— Work request —
Only the lines from the one containing "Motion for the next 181" through the end of the entries should be repeated, exactly as they appear, first and last included.
#### Given information
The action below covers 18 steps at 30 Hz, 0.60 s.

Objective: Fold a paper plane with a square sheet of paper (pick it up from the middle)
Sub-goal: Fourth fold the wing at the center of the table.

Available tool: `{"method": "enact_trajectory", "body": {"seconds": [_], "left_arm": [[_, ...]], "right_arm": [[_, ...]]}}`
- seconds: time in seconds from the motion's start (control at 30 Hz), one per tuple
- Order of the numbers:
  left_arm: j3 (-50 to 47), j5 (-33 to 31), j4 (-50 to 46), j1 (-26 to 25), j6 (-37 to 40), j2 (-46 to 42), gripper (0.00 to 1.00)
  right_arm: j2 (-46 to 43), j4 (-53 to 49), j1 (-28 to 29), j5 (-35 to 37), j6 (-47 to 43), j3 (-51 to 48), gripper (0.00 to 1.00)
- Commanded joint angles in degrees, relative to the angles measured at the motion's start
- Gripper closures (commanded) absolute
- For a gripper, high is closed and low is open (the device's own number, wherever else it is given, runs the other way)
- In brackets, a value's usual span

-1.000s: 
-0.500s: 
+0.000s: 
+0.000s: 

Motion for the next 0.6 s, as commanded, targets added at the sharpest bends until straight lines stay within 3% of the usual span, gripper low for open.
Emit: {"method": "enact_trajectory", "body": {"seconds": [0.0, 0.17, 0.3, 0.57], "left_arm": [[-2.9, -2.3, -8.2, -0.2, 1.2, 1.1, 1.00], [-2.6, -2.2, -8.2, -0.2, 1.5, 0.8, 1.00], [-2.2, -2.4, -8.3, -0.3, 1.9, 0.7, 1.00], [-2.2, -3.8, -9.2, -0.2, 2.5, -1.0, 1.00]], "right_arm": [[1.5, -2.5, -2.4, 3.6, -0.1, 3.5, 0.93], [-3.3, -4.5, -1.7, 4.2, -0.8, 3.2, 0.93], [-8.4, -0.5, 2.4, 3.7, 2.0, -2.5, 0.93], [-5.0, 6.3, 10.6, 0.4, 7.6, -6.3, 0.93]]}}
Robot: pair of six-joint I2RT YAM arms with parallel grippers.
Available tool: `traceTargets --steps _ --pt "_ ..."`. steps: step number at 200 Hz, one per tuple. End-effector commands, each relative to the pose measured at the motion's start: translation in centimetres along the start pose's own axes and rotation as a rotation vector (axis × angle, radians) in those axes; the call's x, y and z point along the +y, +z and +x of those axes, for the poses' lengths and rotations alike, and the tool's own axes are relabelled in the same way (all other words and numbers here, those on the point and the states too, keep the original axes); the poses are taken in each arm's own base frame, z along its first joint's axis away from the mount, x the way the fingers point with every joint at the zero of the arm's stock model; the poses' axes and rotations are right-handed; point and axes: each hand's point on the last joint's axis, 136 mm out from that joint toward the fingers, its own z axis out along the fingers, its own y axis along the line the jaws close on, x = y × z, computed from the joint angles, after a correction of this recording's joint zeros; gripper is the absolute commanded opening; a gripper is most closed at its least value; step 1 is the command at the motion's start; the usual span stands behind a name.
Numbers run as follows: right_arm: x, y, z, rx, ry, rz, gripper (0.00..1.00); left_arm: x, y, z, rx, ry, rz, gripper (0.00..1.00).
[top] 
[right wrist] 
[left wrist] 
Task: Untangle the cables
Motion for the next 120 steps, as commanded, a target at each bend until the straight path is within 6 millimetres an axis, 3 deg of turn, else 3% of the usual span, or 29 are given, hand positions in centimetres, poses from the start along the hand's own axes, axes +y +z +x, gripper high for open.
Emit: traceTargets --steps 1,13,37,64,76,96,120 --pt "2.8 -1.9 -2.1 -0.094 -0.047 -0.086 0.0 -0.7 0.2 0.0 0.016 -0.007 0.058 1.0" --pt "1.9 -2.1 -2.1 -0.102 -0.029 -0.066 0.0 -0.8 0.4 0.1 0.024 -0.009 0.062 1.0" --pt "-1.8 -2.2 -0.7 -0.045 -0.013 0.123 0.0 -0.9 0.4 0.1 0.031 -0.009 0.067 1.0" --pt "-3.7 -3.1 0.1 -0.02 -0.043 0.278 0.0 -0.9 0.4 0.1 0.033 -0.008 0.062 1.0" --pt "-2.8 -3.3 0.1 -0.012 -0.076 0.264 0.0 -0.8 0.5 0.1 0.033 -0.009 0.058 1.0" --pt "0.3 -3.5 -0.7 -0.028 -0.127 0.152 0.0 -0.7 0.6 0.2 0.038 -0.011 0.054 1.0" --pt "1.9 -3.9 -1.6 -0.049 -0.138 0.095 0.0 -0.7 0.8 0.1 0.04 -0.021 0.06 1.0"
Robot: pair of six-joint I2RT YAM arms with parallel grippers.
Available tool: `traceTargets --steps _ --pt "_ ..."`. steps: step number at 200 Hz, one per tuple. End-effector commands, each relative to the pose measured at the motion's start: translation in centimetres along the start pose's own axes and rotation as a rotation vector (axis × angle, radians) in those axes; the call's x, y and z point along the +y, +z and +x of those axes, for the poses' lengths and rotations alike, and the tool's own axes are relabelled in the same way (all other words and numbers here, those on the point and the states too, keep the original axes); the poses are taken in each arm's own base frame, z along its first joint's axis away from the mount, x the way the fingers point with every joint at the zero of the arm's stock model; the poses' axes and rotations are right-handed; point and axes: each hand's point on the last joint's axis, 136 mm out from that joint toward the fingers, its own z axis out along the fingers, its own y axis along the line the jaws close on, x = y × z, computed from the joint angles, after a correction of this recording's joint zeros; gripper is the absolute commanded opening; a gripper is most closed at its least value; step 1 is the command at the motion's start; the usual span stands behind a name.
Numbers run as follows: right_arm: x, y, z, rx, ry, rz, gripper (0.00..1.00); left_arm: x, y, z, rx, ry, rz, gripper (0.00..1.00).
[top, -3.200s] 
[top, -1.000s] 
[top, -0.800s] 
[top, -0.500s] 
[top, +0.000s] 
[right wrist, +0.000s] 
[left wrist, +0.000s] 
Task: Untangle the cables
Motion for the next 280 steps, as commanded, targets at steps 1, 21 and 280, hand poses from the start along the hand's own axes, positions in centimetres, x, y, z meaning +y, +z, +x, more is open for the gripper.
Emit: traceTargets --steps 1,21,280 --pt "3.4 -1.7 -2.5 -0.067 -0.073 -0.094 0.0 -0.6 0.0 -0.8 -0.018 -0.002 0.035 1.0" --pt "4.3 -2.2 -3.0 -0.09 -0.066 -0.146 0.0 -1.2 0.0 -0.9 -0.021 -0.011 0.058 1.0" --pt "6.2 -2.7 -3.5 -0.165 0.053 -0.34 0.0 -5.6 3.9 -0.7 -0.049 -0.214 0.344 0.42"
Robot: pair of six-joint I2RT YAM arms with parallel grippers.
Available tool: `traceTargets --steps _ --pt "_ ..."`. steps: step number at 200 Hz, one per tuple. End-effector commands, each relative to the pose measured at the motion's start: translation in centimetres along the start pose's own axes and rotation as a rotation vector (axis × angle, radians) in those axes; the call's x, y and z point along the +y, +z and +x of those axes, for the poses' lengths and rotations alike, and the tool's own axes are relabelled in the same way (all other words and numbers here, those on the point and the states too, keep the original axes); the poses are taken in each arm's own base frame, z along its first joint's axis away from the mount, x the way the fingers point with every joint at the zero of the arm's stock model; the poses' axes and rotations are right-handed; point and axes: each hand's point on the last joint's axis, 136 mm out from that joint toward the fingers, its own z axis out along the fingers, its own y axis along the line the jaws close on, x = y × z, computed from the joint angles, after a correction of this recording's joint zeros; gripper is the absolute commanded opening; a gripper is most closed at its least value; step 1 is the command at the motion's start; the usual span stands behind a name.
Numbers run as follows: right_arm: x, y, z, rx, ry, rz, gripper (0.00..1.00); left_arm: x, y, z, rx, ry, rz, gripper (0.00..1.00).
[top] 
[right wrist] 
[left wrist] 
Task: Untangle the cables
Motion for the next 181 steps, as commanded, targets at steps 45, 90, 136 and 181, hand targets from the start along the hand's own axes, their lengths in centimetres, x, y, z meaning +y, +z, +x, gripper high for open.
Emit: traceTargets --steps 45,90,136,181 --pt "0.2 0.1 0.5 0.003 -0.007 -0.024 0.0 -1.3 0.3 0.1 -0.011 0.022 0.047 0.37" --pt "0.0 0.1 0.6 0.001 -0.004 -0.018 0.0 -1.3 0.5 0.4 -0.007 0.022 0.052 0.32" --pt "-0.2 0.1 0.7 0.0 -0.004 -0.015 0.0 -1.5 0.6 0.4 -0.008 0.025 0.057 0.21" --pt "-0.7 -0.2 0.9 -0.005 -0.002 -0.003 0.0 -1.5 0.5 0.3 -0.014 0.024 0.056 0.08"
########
— Response to the exercise —
Motion for the next 181 steps, as commanded, targets at steps 45, 90, 136 and 181, hand targets from the start along the hand's own axes, their lengths in centimetres, x, y, z meaning +y, +z, +x, gripper high for open.
Emit: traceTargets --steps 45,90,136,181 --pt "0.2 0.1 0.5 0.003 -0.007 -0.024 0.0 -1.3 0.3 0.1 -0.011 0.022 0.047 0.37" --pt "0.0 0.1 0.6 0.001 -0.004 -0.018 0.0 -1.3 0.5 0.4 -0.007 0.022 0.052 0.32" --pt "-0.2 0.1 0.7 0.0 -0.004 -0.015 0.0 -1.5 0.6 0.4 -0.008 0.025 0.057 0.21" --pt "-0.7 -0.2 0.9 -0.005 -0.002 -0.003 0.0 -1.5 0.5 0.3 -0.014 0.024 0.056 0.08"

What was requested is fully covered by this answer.